New Zealand’s actually in a pretty good place when it comes to corporate taxation levels, versus other OECD countries.
“Multinationals doing business in New Zealand already pay a substantial amount of tax here,” Snell says.
IRD figures show New Zealand brings in about $12 billion to 13 billion of corporation tax a year. The top 600 companies pay about half of that - $6 billion - and over half of that comes from 300 inbound multinationals.
That overall corporate tax take is also relatively large against the size of our economy, versus other OECD countries. The $12-13bn represents about 4.5% of New Zealand GDP.
“Compared to an OECD average of 2.8%, and a US figure by comparison of 2.2% of GDP…our businesses are already paying a lot of tax here,” Snell says.

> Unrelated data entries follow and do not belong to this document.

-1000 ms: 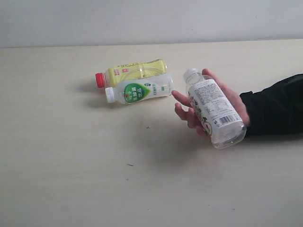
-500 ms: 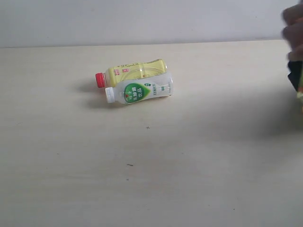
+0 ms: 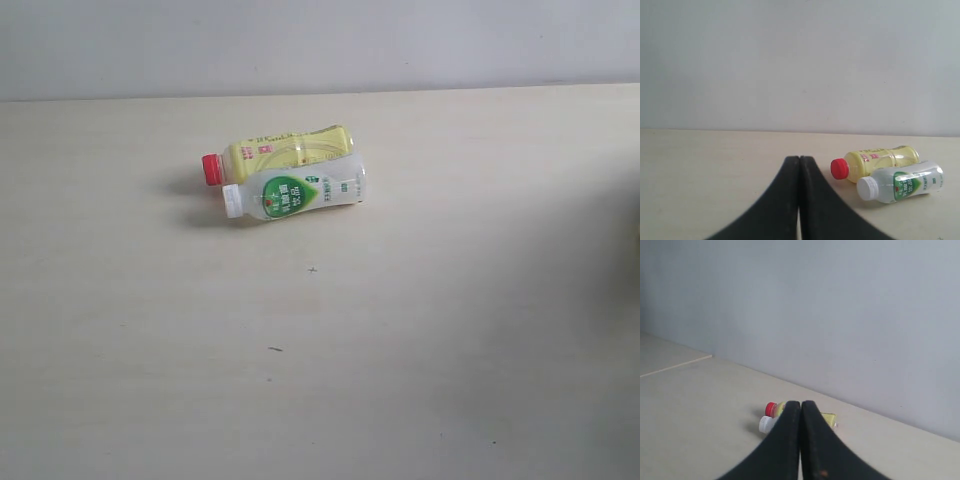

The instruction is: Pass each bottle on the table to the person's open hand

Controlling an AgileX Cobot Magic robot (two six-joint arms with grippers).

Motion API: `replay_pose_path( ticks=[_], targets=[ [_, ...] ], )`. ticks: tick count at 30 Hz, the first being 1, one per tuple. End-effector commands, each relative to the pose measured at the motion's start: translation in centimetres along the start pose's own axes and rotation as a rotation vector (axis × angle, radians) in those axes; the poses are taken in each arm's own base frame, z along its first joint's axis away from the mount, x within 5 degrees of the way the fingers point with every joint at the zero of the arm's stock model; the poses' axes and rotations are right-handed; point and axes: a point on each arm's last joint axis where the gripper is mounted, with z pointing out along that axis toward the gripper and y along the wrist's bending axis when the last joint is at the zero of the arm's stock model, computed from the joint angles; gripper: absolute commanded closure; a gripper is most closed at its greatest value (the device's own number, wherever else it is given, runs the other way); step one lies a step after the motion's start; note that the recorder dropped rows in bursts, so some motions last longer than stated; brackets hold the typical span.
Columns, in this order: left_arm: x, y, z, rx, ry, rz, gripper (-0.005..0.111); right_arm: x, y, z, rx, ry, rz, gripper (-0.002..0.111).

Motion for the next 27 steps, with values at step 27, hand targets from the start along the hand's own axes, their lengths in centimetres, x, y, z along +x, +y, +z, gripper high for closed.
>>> replay_pose_path(
  ticks=[27],
  targets=[
    [0.10, 0.03, -0.03, -0.003, 0.000, -0.001, 0.107, 0.38, 0.12, 0.04, -0.015, 0.021, 0.009, 0.108]
  ],
)
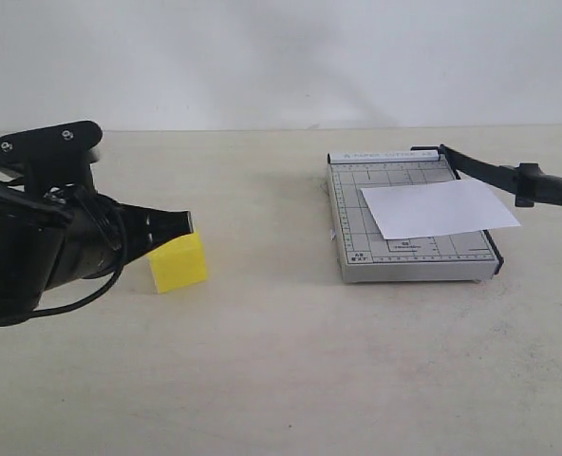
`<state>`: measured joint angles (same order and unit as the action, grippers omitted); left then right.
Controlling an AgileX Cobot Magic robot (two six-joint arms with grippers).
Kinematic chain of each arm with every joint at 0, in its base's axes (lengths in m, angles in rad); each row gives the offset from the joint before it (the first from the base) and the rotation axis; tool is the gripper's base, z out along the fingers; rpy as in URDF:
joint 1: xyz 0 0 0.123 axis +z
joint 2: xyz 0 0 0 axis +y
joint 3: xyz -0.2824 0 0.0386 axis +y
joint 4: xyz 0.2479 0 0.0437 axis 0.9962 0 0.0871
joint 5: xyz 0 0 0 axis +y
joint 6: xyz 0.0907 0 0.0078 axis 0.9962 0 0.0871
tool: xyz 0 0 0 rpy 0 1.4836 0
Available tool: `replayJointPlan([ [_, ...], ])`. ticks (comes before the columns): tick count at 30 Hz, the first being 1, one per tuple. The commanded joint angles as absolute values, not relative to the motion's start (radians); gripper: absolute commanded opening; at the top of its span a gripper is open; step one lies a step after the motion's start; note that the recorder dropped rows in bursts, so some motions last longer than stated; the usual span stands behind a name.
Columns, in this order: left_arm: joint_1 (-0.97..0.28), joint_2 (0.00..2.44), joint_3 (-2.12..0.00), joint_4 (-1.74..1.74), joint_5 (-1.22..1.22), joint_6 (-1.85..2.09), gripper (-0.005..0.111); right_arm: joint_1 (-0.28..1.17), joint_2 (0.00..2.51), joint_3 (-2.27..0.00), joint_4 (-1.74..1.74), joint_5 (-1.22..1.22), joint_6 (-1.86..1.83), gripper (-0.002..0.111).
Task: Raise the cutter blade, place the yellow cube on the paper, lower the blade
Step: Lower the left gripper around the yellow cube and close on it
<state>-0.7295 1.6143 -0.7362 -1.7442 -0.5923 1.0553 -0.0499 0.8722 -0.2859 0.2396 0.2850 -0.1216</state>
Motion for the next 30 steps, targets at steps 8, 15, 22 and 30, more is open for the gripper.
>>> replayJointPlan([
  [8, -0.731, 1.614, -0.733, -1.744, -0.409, 0.995, 0.108, -0.046, 0.869, -0.292, 0.237, 0.277, -0.127, 0.000],
  [15, -0.731, 1.669, -0.851, -1.692, -0.525, 0.957, 0.105, -0.046, 0.869, -0.292, 0.239, 0.278, -0.127, 0.000],
  [22, -0.731, 1.833, -1.055, -1.744, -0.680, 1.241, 0.100, -0.046, 0.869, -0.292, 0.242, 0.282, -0.127, 0.000],
  [30, -0.731, 1.891, -1.083, -1.744, -0.808, 1.209, 0.099, -0.041, 0.869, -0.292, 0.242, 0.304, -0.129, 0.000],
])
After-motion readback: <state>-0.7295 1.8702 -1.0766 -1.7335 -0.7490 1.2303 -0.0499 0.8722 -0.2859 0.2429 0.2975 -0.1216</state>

We are in the top end of the OECD.
EY has also done work at a more micro level looking at gearing levels, which do not appear to be higher for multinationals than for domestic-owned companies in New Zealand, and looking at effective tax rates.
“Again, we could find no significant difference between multinationals and New Zealand-owned companies,” Snell says.
“That makes me feel that there’s not a huge pot of money for the government to tap into without significantly affecting inbound investment.”